> Aim of the task:
Using the listing below, report each line holding the string "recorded".

> Source material:

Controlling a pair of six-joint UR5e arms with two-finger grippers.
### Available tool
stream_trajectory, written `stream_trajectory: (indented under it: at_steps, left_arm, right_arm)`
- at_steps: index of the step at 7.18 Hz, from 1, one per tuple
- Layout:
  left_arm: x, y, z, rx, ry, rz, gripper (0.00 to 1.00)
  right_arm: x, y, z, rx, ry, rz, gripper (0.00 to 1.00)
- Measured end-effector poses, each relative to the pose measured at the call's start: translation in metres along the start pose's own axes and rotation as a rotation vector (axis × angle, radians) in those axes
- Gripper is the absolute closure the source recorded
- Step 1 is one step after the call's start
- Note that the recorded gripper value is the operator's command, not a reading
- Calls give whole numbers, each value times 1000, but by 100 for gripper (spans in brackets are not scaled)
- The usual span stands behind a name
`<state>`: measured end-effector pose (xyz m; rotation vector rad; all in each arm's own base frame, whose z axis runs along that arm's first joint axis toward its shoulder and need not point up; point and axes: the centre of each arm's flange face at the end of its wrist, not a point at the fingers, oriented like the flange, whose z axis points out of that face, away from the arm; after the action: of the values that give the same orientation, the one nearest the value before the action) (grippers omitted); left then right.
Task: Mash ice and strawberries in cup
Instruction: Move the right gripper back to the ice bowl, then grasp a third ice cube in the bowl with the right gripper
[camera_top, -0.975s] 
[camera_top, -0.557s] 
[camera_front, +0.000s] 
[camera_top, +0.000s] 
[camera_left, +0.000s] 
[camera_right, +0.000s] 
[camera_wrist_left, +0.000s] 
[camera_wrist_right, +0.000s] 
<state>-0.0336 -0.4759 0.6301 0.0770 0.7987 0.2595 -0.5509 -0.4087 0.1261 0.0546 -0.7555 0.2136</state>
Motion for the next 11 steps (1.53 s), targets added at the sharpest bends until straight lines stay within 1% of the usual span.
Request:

> Response area:
- Gripper is the absolute closure the source recorded
- Note that the recorded gripper value is the operator's command, not a reading

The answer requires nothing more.